Community Members Demand Answers About Former Dublin Scioto Teacher

Jun 27, 2017

In Dublin, the fallout continues after the resignation of a Scioto High School teacher now facing child pornography charges. Parents filled Monday night’s school board meeting demanding answers to why Gregory Lee was allowed to teach after several complaints of inappropriate behavior.

Half an hour before the 7 p.m. meeting, the 1919 Building auditorium in Dublin was nearly full. Parents, teachers, former students, and other community members showed up to get a chance to speak with administrators and board members.

Board president Lynn May set the tone.

"Many of you are here because like us on this side of the table you’re angry about the actions of a former teacher at Scioto High School who’s now facing serious criminal charges," May said.

Among those to speak was former Scioto student Mollie Hankins.
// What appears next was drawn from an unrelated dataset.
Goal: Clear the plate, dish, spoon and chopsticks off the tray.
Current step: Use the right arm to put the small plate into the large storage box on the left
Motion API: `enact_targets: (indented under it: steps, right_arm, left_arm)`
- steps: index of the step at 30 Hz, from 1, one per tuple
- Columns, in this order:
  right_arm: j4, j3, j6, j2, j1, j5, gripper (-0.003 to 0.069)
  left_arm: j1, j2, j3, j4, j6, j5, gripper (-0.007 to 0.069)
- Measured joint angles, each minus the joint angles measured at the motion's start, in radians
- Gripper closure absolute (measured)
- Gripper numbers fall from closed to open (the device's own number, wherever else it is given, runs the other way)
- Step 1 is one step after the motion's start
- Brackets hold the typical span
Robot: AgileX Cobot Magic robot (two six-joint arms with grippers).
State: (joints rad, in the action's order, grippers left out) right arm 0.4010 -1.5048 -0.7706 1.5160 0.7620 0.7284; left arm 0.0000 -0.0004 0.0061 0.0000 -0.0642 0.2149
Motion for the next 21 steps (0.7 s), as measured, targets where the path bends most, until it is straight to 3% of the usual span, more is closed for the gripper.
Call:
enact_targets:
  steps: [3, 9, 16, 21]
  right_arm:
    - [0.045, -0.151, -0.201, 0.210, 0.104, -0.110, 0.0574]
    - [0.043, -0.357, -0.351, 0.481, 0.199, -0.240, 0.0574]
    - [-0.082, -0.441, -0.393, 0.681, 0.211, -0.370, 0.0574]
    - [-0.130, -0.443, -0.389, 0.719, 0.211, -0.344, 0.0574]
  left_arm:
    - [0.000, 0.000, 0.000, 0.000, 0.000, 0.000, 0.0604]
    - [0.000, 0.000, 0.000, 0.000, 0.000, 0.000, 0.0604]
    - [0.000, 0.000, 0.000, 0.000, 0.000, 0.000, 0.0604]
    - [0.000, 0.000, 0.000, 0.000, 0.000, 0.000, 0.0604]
"I wasn’t planning on speaking, but I thought it was important to put a face to a victim of Gregory Lee, but this is a face of a victim of him. And things need to change," Hankins said as the crowd applauded.  

Federal authorities last week charged Lee with violating child pornography laws. The investigation began when the mother of a 15-year-old student told Dublin Police that her child and Lee exchanged hundreds of nude photos and videos, and had sex in his classroom multiple times.

Lee’s personnel file cites several complaints of inappropriate behavior during his 20-year career in Dublin.

Mollie Hankins arrived at Scioto in 1998. As a freshman, she joined the girls’ track team that Lee coached at the time.

"I quickly quit the team," Hankins said. "He was giving me creepy vibes. He wanted me to go into his office." 

Hankins said Lee said he wanted to make sure her uniform fit correctly, and massaged her legs so she would run faster.  

"I remember coming home and telling my mom and dad I wanted to quit track," Hankins said. "And they were so upset. I didn’t get to play any sports the rest of the four years because I quit."

Lee was later forced to resign from coaching in 2003 after administrators cited inappropriate physical contact with student athletes.

At Monday's meeting, Sarah Gilbert spoke on behalf of the newly created Facebook group Dublin Residents Against Sexual Harassment in Our Schools. It formed in response to the charges against Lee and now has more than 200 members.

"We respectfully request a full and complete independent investigation to be conducted from an industry leader with no previous ties or relationships with (the Ohio Department of Education) or with Dublin City Schools," Gilbert said.

Dublin City Schools Superintendent Todd Hoadley says there was never an administrative failure, and that every harassment allegation is individually and thoroughly investigated by the HR department.

"In the situation we’re dealing with tonight, discipline by Dublin City Schools, discipline by state agencies were always congruent, and at the end we demanded his resignation, even when there were no criminal charges," Hoadley said.

Lee resigned May 1 for “personal reasons.” He is being investigated by the Dublin Police and FBI Child Exploitation Task Force.

Mollie Hankins was unsatisfied with what she heard at the meeting. She wants to hear less about the current safety guidelines in place, and more about how teachers and administrators can create an atmosphere where students feel safe to come forward.

"That was the part that was missing for me," Hankins said. "We didn’t we feel safe enough to talk. We should have talked. We didn’t. None of us."

Hoadley agrees, saying that’s why the district has a 24-hour hotline where students can report incidents like sexual harassment and bullying. At Monday's meeting, administrators passed out packets detailing the district’s safety and administrative guidelines.

"That’s why we shared the number tonight, because often it’s an outside complaint that brings these situations to our attention," Hoadley said.

Hoadley says the district is conducting a full review of its policies and procedures.

"I can’t give a specific," Hoadley said. "We’re going to be coming back in the most expeditious manner that I can to look at what can we do in the future."